### WHAT THE EXERCISE ASKS:
Take the data that sits below and write it out again exactly.

--- GIVEN DATA Enclosed Below ---

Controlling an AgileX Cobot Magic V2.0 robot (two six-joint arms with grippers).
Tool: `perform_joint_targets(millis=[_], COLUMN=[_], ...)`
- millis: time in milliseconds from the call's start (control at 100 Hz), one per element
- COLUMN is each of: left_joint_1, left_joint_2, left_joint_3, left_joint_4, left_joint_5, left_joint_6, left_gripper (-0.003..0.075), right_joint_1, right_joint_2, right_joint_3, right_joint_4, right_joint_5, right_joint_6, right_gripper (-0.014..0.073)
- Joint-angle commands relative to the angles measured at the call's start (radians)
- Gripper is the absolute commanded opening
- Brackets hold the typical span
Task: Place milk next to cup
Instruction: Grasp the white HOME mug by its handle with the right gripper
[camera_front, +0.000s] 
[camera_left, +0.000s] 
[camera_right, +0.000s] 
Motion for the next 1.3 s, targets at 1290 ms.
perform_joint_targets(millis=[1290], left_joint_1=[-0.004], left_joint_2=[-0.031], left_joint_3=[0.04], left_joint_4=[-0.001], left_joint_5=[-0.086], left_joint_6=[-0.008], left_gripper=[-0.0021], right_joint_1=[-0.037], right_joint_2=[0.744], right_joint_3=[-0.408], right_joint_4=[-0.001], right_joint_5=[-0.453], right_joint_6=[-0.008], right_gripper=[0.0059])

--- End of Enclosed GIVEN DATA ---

### FINAL ANSWER:
Controlling an AgileX Cobot Magic V2.0 robot (two six-joint arms with grippers).
Tool: `perform_joint_targets(millis=[_], COLUMN=[_], ...)`
- millis: time in milliseconds from the call's start (control at 100 Hz), one per element
- COLUMN is each of: left_joint_1, left_joint_2, left_joint_3, left_joint_4, left_joint_5, left_joint_6, left_gripper (-0.003..0.075), right_joint_1, right_joint_2, right_joint_3, right_joint_4, right_joint_5, right_joint_6, right_gripper (-0.014..0.073)
- Joint-angle commands relative to the angles measured at the call's start (radians)
- Gripper is the absolute commanded opening
- Brackets hold the typical span
Task: Place milk next to cup
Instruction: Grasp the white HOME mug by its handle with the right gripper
[camera_front, +0.000s] 
[camera_left, +0.000s] 
[camera_right, +0.000s] 
Motion for the next 1.3 s, targets at 1290 ms.
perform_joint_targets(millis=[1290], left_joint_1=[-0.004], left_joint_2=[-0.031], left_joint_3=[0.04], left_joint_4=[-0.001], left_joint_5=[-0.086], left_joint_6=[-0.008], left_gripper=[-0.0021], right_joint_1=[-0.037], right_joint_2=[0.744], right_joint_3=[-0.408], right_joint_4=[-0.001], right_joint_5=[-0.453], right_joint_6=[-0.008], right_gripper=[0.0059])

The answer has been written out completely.